* **The task**: All lines of the material below that include the string "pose" are to be copied.

* **Data shown**:
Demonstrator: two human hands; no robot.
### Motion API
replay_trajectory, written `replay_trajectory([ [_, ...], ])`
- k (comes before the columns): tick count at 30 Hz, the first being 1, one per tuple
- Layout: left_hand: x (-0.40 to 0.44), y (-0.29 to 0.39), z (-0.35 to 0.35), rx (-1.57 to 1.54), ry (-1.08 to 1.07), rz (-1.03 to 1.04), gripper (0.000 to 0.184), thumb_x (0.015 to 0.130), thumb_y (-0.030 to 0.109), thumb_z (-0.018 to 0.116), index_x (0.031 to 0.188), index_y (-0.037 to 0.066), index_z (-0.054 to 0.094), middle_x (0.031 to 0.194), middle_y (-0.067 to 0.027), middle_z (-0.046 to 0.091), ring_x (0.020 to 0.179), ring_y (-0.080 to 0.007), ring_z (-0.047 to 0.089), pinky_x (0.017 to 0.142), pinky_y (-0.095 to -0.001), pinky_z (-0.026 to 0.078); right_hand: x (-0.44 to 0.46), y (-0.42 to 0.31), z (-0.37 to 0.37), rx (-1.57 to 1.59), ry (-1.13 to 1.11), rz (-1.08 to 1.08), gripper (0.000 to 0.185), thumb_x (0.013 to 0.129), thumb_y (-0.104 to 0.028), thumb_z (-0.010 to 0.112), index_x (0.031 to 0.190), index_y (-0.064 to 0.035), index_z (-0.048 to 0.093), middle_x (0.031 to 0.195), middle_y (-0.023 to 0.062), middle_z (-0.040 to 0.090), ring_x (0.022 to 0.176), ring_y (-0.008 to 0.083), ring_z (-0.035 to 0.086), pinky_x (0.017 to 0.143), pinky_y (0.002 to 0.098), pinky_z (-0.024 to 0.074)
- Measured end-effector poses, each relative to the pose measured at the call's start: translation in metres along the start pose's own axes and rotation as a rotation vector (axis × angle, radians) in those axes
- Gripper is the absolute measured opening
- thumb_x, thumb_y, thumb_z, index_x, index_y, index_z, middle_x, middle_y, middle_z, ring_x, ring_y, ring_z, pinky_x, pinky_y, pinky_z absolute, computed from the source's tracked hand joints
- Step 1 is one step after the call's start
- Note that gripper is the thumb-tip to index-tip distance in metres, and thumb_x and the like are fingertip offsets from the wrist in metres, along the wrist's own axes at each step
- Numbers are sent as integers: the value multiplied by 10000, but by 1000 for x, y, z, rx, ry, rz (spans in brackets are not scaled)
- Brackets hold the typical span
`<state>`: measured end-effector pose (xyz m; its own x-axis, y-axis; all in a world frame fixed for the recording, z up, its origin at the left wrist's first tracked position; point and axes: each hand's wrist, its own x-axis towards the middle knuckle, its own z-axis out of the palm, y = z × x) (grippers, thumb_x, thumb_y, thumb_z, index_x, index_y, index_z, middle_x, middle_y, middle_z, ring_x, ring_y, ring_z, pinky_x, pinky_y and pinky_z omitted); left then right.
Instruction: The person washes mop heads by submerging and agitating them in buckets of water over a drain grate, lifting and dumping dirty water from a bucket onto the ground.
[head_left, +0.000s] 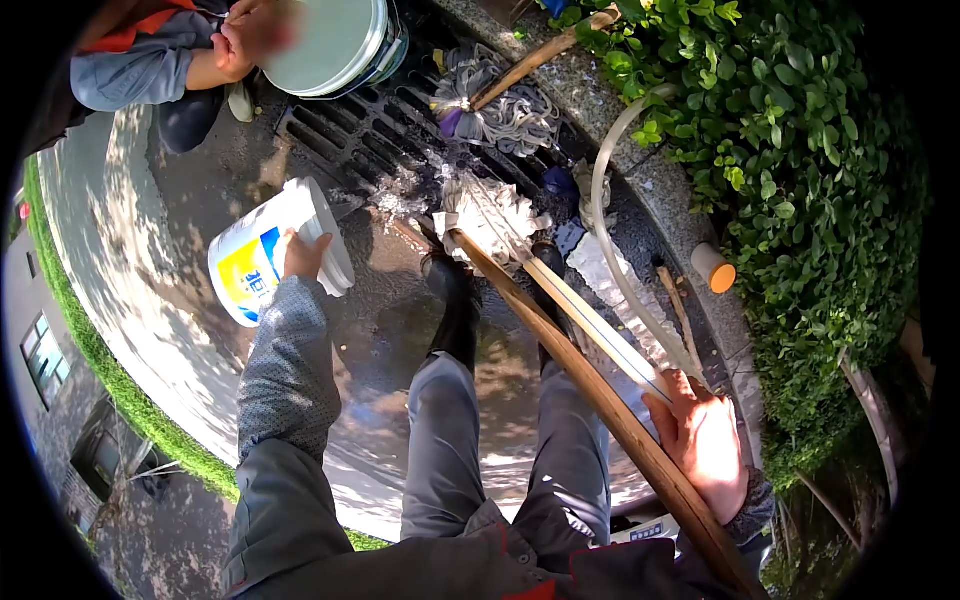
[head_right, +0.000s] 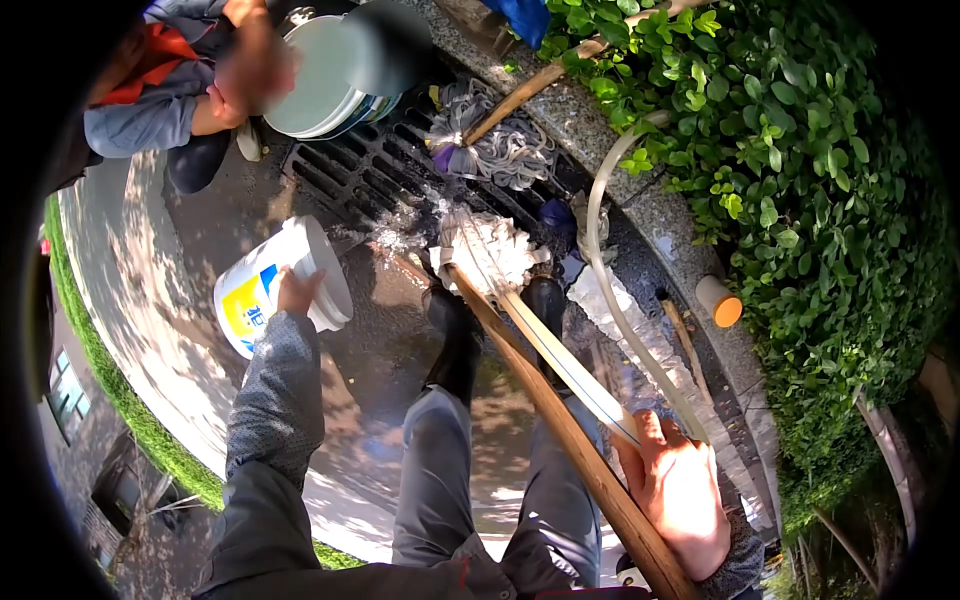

* **Result of this exercise**:
- Measured end-effector poses, each relative to the pose measured at the call's start: translation in metres along the start pose's own axes and rotation as a rotation vector (axis × angle, radians) in those axes
`<state>`: measured end-effector pose (xyz m; its own x-axis, y-axis; all in a world frame fixed for the recording, z up, its origin at the left wrist's first tracked position; point and axes: each hand's wrist, its own x-axis towards the middle knuckle, its own z-axis out of the palm, y = z × x) (grippers, thumb_x, thumb_y, thumb_z, index_x, index_y, index_z, middle_x, middle_y, middle_z, ring_x, ring_y, ring_z, pinky_x, pinky_y and pinky_z omitted); left then right.

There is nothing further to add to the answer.